## [What is expected]
Sort through the entries below and pull out lines containing the word "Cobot".

[Records from a dataset]
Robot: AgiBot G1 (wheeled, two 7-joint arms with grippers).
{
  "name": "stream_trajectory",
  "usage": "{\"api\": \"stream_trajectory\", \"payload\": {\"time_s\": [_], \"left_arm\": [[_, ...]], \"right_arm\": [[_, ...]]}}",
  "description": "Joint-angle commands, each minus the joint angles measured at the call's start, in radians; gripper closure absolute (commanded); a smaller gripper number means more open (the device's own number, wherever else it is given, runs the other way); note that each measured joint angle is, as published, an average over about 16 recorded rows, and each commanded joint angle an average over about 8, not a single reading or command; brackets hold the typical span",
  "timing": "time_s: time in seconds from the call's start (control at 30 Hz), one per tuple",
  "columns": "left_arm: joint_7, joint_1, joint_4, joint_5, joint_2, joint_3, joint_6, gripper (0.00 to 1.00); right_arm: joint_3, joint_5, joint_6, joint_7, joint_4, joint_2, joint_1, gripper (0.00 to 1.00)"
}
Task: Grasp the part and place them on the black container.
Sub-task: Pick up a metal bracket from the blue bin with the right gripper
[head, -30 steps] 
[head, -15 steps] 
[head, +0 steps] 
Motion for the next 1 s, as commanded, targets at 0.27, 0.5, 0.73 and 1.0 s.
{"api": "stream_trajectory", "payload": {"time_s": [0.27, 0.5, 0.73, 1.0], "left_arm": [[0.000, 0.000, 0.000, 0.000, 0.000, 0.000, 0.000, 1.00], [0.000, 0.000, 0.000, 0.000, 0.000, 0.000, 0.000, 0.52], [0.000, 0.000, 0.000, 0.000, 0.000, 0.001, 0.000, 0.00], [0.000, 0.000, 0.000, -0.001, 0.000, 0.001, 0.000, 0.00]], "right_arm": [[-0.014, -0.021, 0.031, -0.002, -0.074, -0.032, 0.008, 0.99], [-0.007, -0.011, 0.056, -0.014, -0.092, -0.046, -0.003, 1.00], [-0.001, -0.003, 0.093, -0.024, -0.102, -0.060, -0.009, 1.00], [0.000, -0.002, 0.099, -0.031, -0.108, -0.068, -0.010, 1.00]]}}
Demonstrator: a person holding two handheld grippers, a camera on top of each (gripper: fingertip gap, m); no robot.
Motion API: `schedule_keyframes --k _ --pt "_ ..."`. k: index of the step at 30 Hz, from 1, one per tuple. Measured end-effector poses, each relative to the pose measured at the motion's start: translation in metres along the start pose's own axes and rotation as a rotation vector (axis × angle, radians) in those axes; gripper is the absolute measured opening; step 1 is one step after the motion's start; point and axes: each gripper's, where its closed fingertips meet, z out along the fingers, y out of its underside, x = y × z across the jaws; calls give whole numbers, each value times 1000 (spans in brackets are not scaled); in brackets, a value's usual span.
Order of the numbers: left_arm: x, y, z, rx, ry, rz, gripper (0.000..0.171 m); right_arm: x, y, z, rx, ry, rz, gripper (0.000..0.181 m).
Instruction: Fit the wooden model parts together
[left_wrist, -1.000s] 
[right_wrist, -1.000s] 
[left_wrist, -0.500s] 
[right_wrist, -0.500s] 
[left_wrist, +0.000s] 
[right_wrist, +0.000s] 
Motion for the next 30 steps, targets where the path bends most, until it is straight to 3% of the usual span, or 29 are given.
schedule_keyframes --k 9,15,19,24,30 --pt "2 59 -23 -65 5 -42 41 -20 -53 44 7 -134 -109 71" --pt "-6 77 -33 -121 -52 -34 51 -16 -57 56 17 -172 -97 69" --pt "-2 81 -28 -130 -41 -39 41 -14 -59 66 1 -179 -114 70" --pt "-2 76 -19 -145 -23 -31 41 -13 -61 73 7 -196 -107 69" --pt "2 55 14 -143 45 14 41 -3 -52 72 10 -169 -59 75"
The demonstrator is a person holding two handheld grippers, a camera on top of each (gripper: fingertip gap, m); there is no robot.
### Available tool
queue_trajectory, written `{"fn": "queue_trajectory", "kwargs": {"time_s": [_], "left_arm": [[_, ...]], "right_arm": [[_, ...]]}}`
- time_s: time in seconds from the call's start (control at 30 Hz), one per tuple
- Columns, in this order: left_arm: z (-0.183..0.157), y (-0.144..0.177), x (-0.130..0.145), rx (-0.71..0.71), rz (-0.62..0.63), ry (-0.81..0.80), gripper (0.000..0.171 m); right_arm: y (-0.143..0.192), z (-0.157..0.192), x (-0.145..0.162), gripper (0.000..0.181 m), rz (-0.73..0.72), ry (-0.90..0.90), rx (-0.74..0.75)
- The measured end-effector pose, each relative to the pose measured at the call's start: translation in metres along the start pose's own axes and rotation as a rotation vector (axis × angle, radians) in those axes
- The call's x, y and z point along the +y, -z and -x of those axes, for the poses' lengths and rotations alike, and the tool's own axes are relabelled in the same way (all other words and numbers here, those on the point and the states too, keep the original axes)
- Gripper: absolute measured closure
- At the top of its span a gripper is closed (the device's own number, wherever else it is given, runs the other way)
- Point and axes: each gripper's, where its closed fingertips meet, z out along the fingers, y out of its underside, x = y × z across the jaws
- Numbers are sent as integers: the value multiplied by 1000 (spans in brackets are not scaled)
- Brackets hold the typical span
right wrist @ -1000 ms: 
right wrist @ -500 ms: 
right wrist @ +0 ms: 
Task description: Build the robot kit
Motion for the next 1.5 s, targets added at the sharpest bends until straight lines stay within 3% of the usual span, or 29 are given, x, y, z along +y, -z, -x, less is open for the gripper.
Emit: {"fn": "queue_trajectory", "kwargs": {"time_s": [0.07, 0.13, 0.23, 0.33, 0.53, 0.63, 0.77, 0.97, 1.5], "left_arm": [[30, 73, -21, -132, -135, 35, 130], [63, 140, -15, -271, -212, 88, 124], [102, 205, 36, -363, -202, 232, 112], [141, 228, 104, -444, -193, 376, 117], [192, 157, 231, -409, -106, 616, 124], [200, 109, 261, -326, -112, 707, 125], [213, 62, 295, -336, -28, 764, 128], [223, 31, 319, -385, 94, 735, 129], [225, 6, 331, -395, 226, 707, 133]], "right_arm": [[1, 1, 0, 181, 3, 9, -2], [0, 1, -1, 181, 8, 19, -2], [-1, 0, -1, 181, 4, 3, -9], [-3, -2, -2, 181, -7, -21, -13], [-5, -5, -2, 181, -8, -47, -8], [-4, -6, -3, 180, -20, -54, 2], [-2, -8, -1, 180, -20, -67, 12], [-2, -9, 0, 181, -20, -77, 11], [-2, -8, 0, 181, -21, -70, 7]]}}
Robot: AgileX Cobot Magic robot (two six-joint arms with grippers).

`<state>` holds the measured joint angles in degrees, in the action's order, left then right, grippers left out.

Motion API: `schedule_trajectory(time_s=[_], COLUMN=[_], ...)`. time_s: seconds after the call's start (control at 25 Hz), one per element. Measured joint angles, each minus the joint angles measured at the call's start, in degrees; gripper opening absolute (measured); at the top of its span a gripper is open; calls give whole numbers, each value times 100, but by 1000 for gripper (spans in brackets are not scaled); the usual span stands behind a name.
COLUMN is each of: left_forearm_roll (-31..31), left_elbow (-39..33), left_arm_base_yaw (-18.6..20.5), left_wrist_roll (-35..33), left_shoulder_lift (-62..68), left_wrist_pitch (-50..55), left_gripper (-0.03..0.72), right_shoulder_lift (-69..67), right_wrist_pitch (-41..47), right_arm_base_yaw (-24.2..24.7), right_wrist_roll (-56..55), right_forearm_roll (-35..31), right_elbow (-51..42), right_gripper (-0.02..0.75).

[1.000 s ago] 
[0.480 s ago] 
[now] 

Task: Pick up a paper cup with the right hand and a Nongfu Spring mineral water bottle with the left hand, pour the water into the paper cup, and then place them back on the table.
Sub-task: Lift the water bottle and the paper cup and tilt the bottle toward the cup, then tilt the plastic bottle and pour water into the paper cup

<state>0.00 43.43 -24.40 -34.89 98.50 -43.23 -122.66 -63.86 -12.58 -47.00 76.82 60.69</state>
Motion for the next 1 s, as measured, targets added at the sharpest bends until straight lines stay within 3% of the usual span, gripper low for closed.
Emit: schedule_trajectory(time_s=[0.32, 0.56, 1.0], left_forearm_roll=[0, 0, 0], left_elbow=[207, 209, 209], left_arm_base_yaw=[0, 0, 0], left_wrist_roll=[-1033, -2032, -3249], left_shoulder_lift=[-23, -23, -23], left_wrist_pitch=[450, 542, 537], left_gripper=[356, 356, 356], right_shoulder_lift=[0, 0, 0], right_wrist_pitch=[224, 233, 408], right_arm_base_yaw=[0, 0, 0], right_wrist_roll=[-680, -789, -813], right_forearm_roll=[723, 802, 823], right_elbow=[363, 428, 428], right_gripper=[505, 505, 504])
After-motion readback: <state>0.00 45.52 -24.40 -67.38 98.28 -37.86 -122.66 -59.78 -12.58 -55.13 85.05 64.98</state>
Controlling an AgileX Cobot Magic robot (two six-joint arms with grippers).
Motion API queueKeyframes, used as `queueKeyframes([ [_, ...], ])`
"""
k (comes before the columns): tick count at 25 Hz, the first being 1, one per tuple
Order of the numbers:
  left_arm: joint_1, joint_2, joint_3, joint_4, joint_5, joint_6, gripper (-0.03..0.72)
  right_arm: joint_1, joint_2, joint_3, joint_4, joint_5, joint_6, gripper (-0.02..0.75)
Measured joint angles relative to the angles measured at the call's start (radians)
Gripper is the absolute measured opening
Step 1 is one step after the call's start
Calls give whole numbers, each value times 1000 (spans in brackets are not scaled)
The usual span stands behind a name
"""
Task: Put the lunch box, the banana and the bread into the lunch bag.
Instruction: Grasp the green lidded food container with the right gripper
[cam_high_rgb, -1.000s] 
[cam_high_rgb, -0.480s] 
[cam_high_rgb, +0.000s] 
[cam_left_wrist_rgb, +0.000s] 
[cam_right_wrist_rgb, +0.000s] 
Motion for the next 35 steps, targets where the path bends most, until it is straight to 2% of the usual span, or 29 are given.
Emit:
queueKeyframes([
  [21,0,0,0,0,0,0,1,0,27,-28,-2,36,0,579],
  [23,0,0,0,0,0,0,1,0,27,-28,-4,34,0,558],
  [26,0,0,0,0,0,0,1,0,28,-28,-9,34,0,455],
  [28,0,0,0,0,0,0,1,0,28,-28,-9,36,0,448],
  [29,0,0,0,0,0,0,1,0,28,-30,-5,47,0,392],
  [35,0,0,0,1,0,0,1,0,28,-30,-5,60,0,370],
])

## [Solution to the exercise]
Robot: AgileX Cobot Magic robot (two six-joint arms with grippers).
Controlling an AgileX Cobot Magic robot (two six-joint arms with grippers).

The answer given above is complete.